Task directions » Go line by line through the data below and work out how many lines contain "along"; the answer is that number alone.

Data section »
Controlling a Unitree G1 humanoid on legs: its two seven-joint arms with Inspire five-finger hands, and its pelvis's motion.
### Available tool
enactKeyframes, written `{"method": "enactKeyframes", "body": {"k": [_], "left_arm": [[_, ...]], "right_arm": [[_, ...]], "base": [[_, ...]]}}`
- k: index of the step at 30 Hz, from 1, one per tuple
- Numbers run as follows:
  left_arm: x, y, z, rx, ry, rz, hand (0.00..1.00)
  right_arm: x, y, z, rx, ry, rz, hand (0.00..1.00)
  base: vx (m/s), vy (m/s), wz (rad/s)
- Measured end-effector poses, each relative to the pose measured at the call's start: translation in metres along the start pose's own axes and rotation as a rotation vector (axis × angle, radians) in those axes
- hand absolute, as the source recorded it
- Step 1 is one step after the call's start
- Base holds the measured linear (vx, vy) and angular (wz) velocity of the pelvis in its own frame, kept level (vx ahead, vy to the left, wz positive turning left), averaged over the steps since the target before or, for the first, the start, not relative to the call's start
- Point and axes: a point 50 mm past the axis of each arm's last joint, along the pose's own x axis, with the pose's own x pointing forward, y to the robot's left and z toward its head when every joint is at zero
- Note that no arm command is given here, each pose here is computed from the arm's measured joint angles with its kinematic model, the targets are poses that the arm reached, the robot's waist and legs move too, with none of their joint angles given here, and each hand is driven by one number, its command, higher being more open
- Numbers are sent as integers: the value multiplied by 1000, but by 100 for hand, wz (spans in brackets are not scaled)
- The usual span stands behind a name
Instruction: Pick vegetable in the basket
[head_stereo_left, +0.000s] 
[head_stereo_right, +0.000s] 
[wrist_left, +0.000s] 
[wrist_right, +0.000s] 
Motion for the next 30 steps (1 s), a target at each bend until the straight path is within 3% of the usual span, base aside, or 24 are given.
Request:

Completed exercise » 2